Repeatedly Ignatius insisted on the Magis – the more. His constant concern was for the greater service of God through a close following of Christ. Jesuit Education pursues excellence in its work of formation and education. The highest standards in all things are to be our unceasing aspiration.

Ignatius formed a group of companions who with him gave themselves in service to Christ’s Kingdom. A group of friends in the Lord can together be fruitful and life giving.

Jesuit education relies on a spirit of co-operation, friendship and community among teaching staff, administrators, Jesuit community, governing and managerial bodies, parents, students, past pupils and benefactors. In the service of the Kingdom, team approaches are preferable to individual endeavours.

For Ignatius and his companions the practice of evaluating work and reviewing its “fruit” was very important, as a way of seeing whether efforts were still in accord with God’s will and destiny. In light of this, Jesuit education reviews itself and adapts means and methods to more effectively achieve its purposes and seek to promote a system of schools with common aspirations.

The Castle

In 1171 Strongbow granted most of North Kildare to his friend and companion Adam de Hereford. However, in 1317 the de Hereford lands reverted to the Crown and were granted to Sir John Wogan of Rathcoffey, then Lord Deputy of Ireland, by Edward II. The name Clongowes Wood comes from the hybrid Latin/Irish: silva, wood; cluain, meadow; gobha, smith; i.e. the wood of the meadow of the smith.

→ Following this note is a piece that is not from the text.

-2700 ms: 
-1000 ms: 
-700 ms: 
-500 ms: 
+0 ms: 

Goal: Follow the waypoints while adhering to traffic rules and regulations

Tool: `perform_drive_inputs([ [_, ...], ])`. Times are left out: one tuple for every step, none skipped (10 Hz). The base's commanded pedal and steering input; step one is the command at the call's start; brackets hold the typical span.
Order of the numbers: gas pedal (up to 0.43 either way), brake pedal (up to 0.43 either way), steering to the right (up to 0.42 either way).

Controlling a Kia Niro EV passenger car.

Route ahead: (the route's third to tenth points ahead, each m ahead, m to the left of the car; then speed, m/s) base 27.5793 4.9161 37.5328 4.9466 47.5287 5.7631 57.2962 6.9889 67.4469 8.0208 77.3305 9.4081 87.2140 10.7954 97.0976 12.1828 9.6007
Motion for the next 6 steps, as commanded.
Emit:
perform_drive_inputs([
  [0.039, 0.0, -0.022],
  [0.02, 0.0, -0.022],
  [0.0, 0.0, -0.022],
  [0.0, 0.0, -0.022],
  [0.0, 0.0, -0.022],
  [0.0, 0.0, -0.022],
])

From the Wogans the Clongowes land passed to the Eustace family who built a castle there in 1450. Originally this was a Pale castle built to protect the English frontier from incursions by the Irish clans in search of cattle and plunder. The Pale was first proposed in 1435 as a result of a report to the English king that it was only in the area around Dublin, ‘that a man might safely go to answer the king’s writ and to do his commandments.’

The actual Pale rampart was to consist of a bank, six feet high surrounded by a double ditch. The top of the bank was to be flat and wide enough to serve as a footpath, a bridle path or even a road in some places. There are two well-preserved stretches of the Pale boundary on Clongowes land. The first section begins at the east gate of the present farmyard and runs for nearly 500 yards to the lane at Rathcoffey. The second and best known section, between Clongowes and Capdoo Commons, starts in the grounds of the College just south west of the castle and runs for over half a mile from north-west to south-east towards the Gollymochy river, perhaps intending to make the river part of the defence.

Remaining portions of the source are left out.